Wir brauchen eine evidenzbasierte Politik in der Beschneidungsdebatte

Von Niko AlmderStandard.at

In Österreich erleben wir im Moment, wie Religionsfreiheit in ihrem eigentlichen Sinn gedreht und nach Strich und Faden von den Religionsgesellschaften argumentativ missbraucht wird.

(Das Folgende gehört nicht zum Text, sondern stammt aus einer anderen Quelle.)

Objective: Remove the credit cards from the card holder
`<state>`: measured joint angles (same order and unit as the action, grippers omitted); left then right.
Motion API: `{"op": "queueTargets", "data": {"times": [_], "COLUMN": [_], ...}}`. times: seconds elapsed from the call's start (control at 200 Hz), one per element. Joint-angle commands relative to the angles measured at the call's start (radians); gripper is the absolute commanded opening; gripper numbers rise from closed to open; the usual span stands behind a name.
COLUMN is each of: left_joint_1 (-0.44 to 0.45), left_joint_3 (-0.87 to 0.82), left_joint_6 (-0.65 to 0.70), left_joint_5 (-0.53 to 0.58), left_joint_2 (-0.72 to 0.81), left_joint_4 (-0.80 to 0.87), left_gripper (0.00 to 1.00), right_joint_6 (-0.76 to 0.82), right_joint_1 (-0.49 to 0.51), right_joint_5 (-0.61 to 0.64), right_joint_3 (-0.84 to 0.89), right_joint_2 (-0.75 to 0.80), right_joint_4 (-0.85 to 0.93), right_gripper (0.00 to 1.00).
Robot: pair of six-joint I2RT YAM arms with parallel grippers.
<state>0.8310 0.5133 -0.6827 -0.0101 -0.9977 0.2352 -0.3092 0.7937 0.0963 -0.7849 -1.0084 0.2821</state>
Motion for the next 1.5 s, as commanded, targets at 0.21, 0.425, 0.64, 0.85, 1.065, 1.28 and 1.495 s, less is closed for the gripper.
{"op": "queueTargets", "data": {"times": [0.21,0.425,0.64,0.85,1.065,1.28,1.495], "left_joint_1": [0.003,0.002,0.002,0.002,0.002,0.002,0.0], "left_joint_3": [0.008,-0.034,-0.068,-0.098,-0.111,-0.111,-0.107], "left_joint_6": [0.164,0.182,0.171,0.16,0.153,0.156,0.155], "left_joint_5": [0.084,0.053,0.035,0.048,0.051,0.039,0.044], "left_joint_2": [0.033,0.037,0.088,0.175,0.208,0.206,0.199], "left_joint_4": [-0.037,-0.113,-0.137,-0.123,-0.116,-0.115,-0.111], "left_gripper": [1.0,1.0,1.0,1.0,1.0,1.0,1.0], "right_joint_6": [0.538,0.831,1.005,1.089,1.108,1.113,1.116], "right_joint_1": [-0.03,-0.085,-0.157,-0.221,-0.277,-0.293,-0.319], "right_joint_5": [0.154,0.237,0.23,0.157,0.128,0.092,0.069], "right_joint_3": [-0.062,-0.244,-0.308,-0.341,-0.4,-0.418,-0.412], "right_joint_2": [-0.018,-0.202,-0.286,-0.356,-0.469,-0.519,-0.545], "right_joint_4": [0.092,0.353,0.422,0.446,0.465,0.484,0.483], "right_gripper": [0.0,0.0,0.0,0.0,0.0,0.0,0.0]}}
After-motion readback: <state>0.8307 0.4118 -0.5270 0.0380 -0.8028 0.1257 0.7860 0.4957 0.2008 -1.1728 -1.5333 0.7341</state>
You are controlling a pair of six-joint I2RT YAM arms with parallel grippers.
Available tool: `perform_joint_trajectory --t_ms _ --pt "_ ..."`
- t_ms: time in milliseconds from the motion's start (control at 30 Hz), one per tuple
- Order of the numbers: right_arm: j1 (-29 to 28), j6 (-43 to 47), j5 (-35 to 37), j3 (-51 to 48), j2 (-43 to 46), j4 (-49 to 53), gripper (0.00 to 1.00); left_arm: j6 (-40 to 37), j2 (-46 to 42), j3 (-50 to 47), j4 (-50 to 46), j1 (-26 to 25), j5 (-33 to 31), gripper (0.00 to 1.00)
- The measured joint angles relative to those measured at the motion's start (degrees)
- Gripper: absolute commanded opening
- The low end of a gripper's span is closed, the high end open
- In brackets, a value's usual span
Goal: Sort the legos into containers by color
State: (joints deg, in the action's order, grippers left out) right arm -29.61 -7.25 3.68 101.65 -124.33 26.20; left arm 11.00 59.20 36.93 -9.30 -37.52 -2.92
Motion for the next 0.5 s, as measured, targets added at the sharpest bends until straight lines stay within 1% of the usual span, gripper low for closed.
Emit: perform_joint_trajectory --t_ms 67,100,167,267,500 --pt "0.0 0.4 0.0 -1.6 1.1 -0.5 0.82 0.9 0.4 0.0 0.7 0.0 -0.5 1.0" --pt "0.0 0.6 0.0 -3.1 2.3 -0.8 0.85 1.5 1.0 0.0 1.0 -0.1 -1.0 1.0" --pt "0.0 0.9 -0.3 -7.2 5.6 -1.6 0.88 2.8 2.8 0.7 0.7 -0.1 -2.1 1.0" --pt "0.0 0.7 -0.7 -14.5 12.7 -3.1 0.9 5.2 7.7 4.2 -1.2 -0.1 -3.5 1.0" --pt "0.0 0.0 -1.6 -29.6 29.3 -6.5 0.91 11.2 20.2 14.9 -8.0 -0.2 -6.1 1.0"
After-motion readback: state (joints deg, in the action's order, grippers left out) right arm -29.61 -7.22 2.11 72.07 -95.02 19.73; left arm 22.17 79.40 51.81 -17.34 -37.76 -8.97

Historisch wurde die Freiheit, ein religiöses Bekenntnis anzunehmen, abzulegen oder auszuleben, gegen den Widerstand der herrschenden Religionen erkämpft. Echte individuelle Religionsfreiheit als Grundrecht ist vor allem ein Verdienst aufklärerischer Kräfte. Es kommt hauptsächlich jenen zugute, die eben nicht Teil der religiösen Mehrheitsgesellschaft sind und sich durch gesetzliche Anerkennung ohnehin in einem privilegierten Sonderstatus befinden.

Ungewöhnliche Allianzen

Im Zuge der Beschneidungsdebatte formierte sich eine ungewöhnliche Allianz von Vertretern dieser staatlich bevorzugten Bekenntnisse. Zur Verteidigung ihrer religiösen Privilegien deuten sie die individuelle Religionsfreiheit kurzerhand zu einem Freibrief der Religionsgesellschaften um, der jede Kritik an ihren Praktiken verunmöglichen soll. Im Namen der Religionsfreiheit sollen „Jahrtausende“-alte Traditionen, die mit den Grundrechten ganz offensichtlich kollidieren, diskussionslos legalisiert werden. Die öffentliche Debatte wäre einzustellen, weil Katholiken, Juden, Muslime und Protestanten es so wünschen.